Воззвания произвели сильнейшее впечатление. Рабочие и солдаты жадно читали и перечитывали их, передавая украдкой друг другу. Многие из них попали за это в тюрьму. Как и следовало ожидать, был задержан и я. «Задержать» — особый остроумный прием итальянской полиции, применяемый в целях «обезвреживания» данного лица. Вас могут задержать на неопределенное время в тюрьме без допроса и затем выпустить без объяснений. Объяснение я, впрочем, получил. Комиссар, ругаясь, грозил:
— Вы никак не можете угомониться! Я засажу вас надолго за решетку! Иначе с меня же взыщут! — Затем, смягчив тон, спросил: — Надо сознаться, ловко сделали… Теперь, когда вы уже отбыли наказание, и мы вас больше не задерживаем, скажите мне, откуда, черт возьми, появились эти воззвания?
— Почему вы обращаетесь ко мне с этим вопросом? Я их не видел.
— Не притворяйтесь!.. И он снова озлился.
— Я говорю вам, что вас интернируют, вы кончите этим!
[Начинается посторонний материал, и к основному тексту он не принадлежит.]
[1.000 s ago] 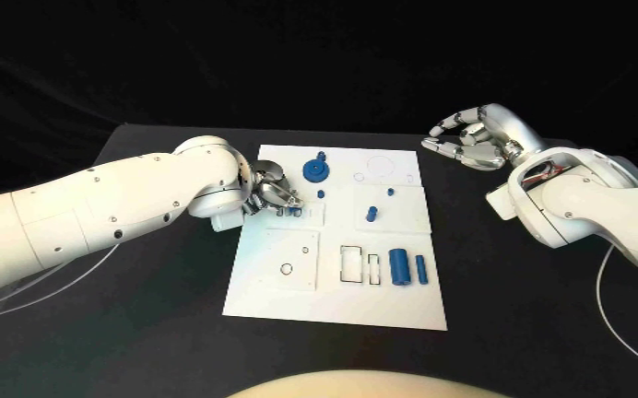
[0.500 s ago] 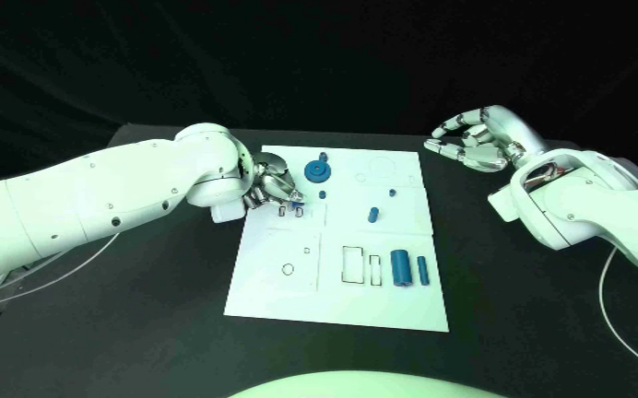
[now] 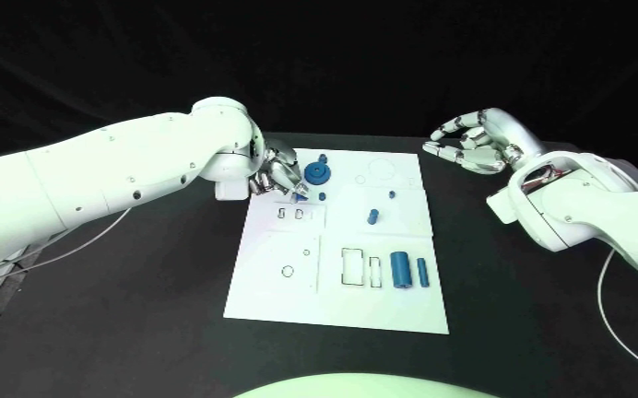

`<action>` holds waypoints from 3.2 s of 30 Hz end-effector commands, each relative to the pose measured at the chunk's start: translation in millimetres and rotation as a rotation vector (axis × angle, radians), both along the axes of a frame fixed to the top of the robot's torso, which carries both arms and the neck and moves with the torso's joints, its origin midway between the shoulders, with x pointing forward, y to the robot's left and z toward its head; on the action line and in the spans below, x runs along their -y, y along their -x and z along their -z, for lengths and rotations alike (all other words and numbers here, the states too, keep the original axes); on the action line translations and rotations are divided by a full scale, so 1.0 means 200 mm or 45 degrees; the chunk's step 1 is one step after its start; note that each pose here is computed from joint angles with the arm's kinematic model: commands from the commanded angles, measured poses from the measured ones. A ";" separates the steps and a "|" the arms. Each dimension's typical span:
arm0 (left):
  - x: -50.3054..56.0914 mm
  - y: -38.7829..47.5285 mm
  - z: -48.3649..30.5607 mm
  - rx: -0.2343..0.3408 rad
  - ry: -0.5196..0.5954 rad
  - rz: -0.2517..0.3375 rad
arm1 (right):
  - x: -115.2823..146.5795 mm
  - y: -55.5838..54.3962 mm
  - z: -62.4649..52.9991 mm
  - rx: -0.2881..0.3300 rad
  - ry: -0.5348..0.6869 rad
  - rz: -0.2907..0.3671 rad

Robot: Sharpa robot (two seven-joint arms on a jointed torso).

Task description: Assemble the parts on the task board

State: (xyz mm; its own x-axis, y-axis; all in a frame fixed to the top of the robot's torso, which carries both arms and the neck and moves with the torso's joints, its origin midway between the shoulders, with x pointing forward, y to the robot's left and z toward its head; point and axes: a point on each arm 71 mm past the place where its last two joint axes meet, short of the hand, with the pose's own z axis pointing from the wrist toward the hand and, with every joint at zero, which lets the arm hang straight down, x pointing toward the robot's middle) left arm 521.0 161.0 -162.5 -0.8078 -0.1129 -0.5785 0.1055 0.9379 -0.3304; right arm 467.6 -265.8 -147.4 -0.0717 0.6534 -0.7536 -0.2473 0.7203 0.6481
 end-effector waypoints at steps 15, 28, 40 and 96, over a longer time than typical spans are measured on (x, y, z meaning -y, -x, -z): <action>0.08 -0.050 0.014 -0.145 -0.148 0.129 | -0.02 0.00 0.01 -0.009 0.015 -0.022; 0.11 -0.066 0.052 -0.142 -0.170 0.115 | -0.02 0.00 0.01 -0.009 0.015 -0.023; 0.11 -0.069 0.077 -0.145 -0.201 0.115 | -0.03 0.00 0.01 -0.010 0.015 -0.025; 0.06 -0.033 0.160 -0.151 -0.262 0.115 | -0.02 0.00 0.02 -0.014 0.015 -0.027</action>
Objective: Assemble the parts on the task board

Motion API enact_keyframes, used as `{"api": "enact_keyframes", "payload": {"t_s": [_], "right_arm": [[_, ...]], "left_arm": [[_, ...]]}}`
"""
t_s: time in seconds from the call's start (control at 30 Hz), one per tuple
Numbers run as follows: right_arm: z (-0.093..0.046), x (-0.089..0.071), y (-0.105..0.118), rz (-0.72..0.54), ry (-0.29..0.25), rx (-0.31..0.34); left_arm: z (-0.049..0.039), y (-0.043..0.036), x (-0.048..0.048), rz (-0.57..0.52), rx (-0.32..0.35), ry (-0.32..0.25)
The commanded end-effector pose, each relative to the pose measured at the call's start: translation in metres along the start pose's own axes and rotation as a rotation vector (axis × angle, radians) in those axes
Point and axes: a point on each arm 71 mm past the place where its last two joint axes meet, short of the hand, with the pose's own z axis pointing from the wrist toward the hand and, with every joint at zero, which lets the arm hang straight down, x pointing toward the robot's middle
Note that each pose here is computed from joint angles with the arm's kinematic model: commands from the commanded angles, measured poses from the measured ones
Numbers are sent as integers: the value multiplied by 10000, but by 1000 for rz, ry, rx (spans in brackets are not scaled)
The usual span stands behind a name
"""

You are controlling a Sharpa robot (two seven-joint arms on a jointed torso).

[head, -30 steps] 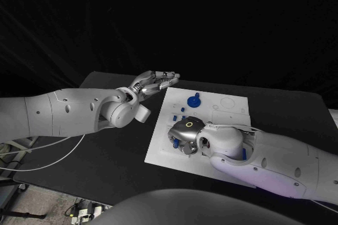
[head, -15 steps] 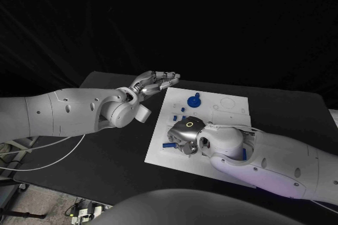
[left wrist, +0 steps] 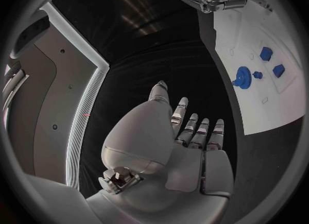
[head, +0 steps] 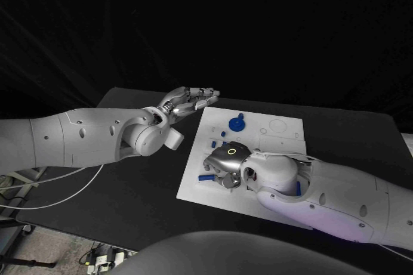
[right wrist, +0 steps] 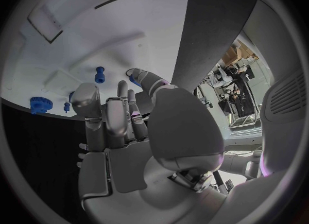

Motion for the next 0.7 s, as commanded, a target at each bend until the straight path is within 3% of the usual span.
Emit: {"api": "enact_keyframes", "payload": {"t_s": [0.03,0.2,0.7], "right_arm": [[-16,-51,40,7,-64,-19],[-23,-125,140,16,-104,-52],[180,-86,269,-10,-14,-55]], "left_arm": [[2,-12,21,-4,9,18],[-4,-12,13,-3,8,16],[-11,-14,10,-2,9,19]]}}
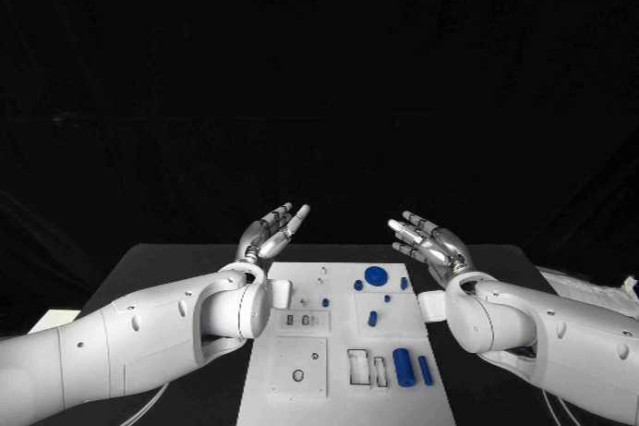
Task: Assemble the parts on the task board
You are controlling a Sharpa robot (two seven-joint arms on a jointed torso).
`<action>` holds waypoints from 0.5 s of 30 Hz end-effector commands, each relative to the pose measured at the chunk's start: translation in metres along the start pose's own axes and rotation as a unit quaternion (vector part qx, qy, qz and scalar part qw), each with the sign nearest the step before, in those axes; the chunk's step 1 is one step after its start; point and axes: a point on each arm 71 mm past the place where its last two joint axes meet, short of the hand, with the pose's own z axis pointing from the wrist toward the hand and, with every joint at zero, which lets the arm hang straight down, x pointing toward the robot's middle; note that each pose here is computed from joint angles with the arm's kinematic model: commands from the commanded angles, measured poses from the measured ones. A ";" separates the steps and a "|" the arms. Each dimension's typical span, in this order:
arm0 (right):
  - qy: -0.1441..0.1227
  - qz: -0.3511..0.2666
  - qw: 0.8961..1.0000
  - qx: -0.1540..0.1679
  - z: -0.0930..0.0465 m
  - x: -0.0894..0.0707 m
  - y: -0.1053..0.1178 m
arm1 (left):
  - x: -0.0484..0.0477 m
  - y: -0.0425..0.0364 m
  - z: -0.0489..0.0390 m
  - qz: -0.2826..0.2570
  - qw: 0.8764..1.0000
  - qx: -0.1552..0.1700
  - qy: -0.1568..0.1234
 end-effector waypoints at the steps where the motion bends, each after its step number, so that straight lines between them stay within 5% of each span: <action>1: 0.096 -0.002 0.995 0.006 0.000 0.010 -0.001 | 0.0040 -0.0021 0.0005 -0.021 0.999 0.009 0.024; 7: 0.114 -0.004 0.993 0.009 0.001 0.009 -0.002 | 0.0040 -0.0021 0.0005 -0.021 0.999 0.009 0.024; 8: 0.080 -0.076 0.993 -0.049 0.005 -0.012 0.009 | -0.0038 -0.0031 0.0013 -0.025 0.999 0.017 0.019; 15: 0.080 -0.144 0.983 -0.082 0.008 -0.019 0.014 | -0.0144 -0.0053 -0.0011 -0.029 0.999 0.023 0.018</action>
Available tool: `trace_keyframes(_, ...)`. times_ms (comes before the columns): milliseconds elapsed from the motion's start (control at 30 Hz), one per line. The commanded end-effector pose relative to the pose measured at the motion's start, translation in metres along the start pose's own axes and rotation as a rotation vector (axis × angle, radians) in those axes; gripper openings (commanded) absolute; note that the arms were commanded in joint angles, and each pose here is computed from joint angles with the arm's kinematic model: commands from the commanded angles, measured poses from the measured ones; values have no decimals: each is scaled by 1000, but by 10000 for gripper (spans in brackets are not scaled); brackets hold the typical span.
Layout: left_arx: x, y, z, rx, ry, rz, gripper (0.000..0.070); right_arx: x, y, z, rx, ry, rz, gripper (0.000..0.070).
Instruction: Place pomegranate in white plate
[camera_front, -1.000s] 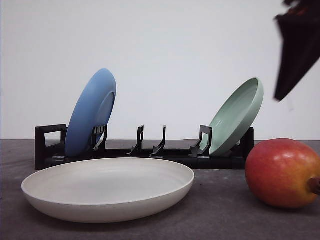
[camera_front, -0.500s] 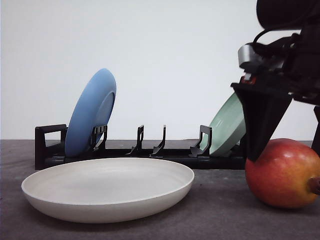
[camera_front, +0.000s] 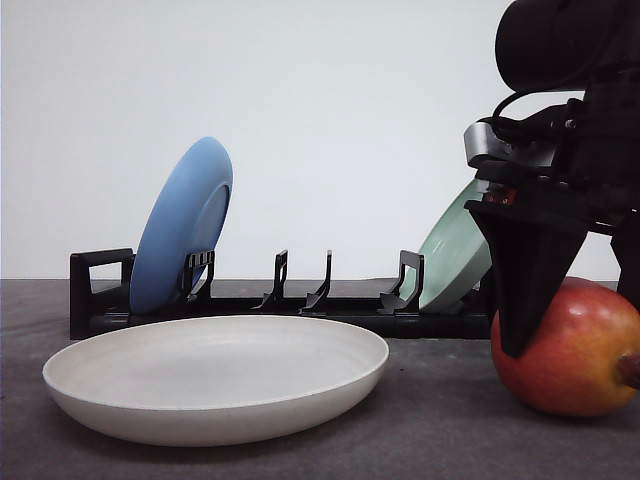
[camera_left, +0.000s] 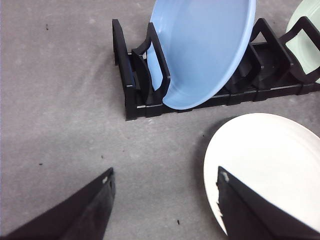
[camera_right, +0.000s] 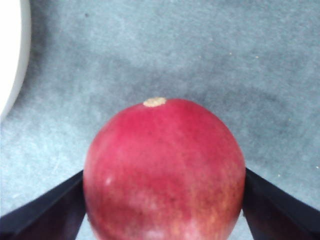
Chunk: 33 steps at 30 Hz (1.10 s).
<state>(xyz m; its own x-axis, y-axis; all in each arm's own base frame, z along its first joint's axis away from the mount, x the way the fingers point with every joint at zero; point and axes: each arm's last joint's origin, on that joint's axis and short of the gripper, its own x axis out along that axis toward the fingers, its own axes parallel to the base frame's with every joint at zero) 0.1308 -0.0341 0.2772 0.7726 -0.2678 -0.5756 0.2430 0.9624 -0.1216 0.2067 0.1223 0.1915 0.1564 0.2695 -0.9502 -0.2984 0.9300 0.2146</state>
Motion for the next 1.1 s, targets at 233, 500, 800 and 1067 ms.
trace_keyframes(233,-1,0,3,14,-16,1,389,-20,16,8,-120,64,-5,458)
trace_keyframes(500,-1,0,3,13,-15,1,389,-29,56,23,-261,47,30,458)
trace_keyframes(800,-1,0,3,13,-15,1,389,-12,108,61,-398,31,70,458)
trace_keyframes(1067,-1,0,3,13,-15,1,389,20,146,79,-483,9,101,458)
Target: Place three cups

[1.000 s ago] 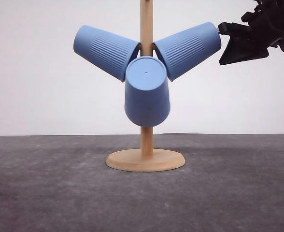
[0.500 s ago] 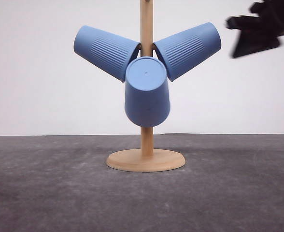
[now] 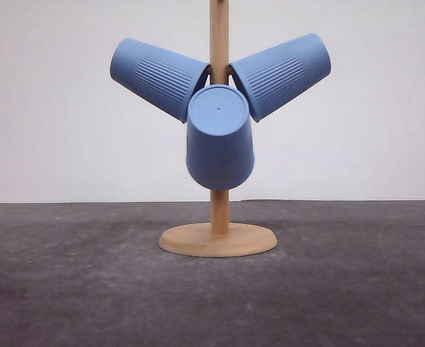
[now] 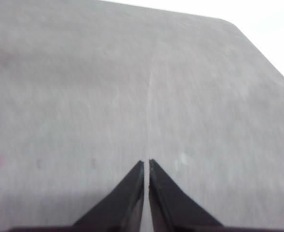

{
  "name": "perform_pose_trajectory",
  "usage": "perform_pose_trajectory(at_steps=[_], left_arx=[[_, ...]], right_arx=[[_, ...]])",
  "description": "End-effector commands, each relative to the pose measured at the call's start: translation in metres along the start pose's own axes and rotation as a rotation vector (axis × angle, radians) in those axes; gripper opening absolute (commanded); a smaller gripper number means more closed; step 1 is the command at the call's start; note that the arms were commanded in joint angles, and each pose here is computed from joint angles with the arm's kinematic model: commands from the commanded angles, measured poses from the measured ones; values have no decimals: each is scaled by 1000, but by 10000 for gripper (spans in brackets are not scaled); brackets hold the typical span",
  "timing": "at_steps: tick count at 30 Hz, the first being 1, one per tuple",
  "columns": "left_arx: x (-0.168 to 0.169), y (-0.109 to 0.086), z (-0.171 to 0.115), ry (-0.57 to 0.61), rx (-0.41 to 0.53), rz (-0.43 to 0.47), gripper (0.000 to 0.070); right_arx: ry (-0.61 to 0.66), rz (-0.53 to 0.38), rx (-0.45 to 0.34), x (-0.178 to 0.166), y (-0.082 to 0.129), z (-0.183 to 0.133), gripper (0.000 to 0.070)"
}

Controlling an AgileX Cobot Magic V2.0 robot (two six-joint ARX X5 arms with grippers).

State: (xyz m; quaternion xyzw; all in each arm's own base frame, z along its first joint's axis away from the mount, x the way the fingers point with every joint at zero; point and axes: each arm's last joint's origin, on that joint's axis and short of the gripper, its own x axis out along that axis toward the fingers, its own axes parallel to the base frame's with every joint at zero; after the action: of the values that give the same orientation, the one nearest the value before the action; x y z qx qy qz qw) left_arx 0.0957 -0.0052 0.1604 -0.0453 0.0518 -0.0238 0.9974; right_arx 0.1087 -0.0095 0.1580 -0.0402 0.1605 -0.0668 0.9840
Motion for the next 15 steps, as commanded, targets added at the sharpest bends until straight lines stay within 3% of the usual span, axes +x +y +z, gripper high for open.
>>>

И с этой угрозой он отправил меня домой.
Интернирование тоже было особым приемом «обезвреживания»; применялось оно только по отношению к иностранцам и социалистам. Многие из наших товарищей уже были интернированы: в Сардинии, на маленьких островках, в горах.
Глава XII
«Военно»- и «мирнопленные»
Стали появляться первые военнопленные. Грязные, оборванные, голодные. Когда я увидел первый эшелон, мне сначала показалось, что привезли скот, тем более, что их, как и наших солдат, везли в вагонах для перевозки скота: «40 человек, 8 лошадей», но их грузили намного больше сорока и развозили по самым глухим уголкам полуострова. Они производили тяжелое впечатление. Я ни разу не видел, чтобы кто-нибудь из рабочих смеялся или издевался над ними, несмотря на то что интервентистские газеты усиленно разжигали ненависть «к врагу». Они проходили по улицам города: жалкие, согнутые фигуры вконец замученных людей, в сопровождении немногих солдат из запасных, негодных для фронта. Победители и побежденные мало отличались друг от друга: те же лохмотья, тот же усталый шаг, тот же печальный взгляд, точно смотрящий в пустоту.